• Data:
------

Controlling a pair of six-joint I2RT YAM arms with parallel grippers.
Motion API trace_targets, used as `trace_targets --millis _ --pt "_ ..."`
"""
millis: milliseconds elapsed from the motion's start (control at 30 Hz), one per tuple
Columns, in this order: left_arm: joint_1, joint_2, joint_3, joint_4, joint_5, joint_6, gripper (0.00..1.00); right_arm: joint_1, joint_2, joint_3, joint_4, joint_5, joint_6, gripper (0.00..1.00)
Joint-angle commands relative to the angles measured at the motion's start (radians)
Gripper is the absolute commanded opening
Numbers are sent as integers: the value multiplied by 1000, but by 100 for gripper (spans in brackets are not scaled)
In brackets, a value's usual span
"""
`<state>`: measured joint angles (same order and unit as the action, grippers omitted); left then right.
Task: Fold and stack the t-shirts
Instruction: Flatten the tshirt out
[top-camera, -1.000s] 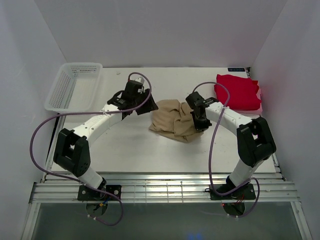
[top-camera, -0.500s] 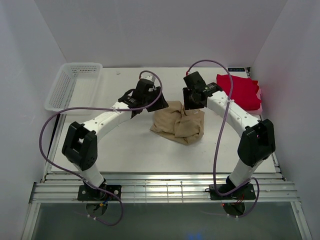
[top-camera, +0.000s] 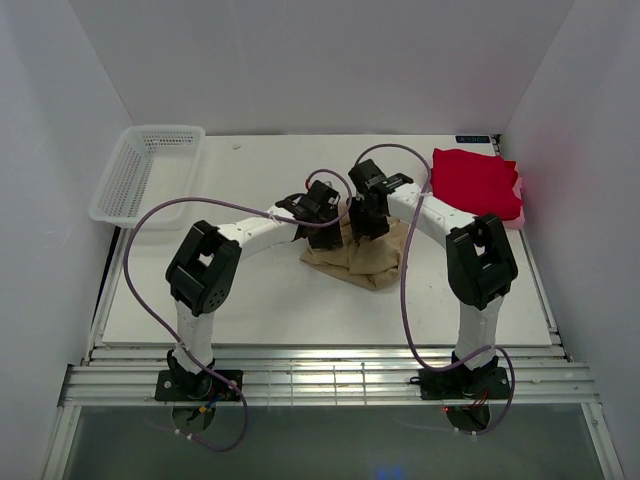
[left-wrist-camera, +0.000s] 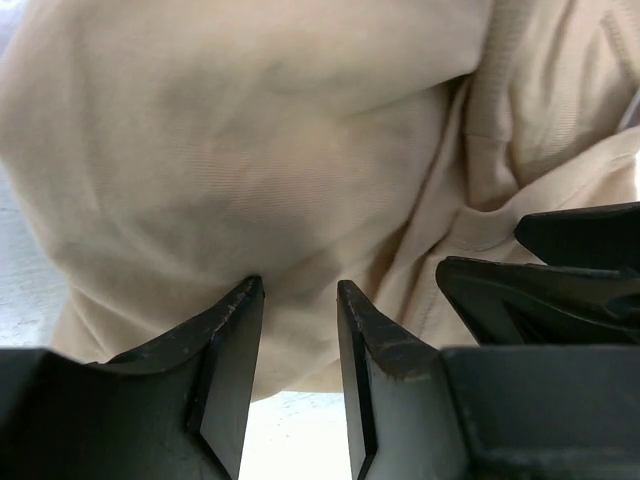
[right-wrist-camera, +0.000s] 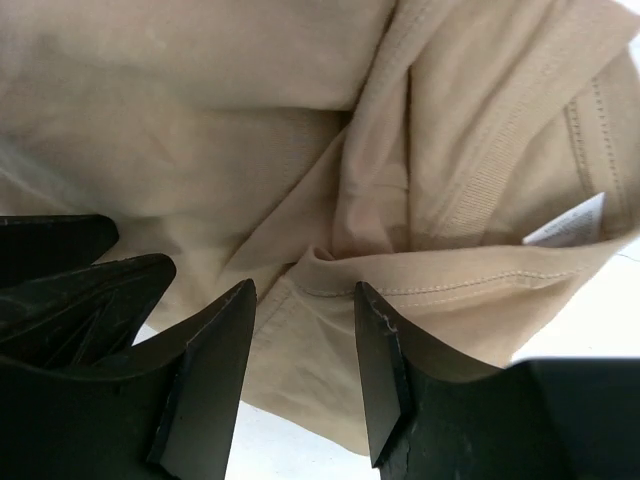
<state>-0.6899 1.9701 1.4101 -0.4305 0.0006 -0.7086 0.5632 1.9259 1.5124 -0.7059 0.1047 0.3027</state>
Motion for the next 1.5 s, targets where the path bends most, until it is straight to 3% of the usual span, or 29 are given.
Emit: trace_targets --millis 0,100,233,267,367,433,700,867,1000,1233,1467 --pt "-10 -7 -17 -10 -24 -6 46 9 19 3 25 -34 -16 50" --pt "-16 0 -25 -10 -28 -6 45 17 28 0 20 -26 -20 47" --pt "-19 0 -36 -11 -33 -6 42 18 28 -27 29 -23 -27 29" --pt "-19 0 -39 -10 -33 -5 38 17 28 -35 28 -22 -30 21" --pt "-19 1 -46 -7 -33 0 16 17 18 -40 25 -14 -27 9" --pt "-19 0 -46 -7 -40 8 0 18 5 -28 17 -10 -28 8" --pt "13 -132 18 -96 -181 64 0 9 -18 170 -116 105 -65 8" --pt "154 -293 -33 -117 -180 47 0 -32 -38 406 -225 179 -94 8" --pt "208 -448 -54 -162 -260 51 0 -63 -74 491 -303 260 -120 8" --pt "219 -697 -203 -249 -369 -40 0 -83 -261 272 -345 354 -79 8" --pt "221 -735 -437 -364 -260 -109 0 -83 -369 11 -349 323 -8 8"
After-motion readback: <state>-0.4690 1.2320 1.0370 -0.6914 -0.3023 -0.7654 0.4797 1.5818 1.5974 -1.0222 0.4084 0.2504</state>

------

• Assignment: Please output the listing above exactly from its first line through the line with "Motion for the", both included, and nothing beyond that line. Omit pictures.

• Final answer:
Controlling a pair of six-joint I2RT YAM arms with parallel grippers.
Motion API trace_targets, used as `trace_targets --millis _ --pt "_ ..."`
"""
millis: milliseconds elapsed from the motion's start (control at 30 Hz), one per tuple
Columns, in this order: left_arm: joint_1, joint_2, joint_3, joint_4, joint_5, joint_6, gripper (0.00..1.00); right_arm: joint_1, joint_2, joint_3, joint_4, joint_5, joint_6, gripper (0.00..1.00)
Joint-angle commands relative to the angles measured at the motion's start (radians)
Gripper is the absolute commanded opening
Numbers are sent as integers: the value multiplied by 1000, but by 100 for gripper (spans in brackets are not scaled)
In brackets, a value's usual span
"""
`<state>`: measured joint angles (same order and unit as the action, grippers omitted); left then right.
Task: Fold and stack the t-shirts
Instruction: Flatten the tshirt out
[top-camera, -1.000s] 
[top-camera, -0.500s] 
[top-camera, +0.000s] 
[left-wrist-camera, +0.000s] 
[right-wrist-camera, +0.000s] 
<state>-0.6899 1.9701 1.4101 -0.4305 0.0006 -0.7086 0.5632 1.9259 1.5124 -0.7059 0.1047 0.3027</state>
Motion for the next 1.5 s, targets where the path bends most, until it is straight to 3% of the usual span, or 29 are given.

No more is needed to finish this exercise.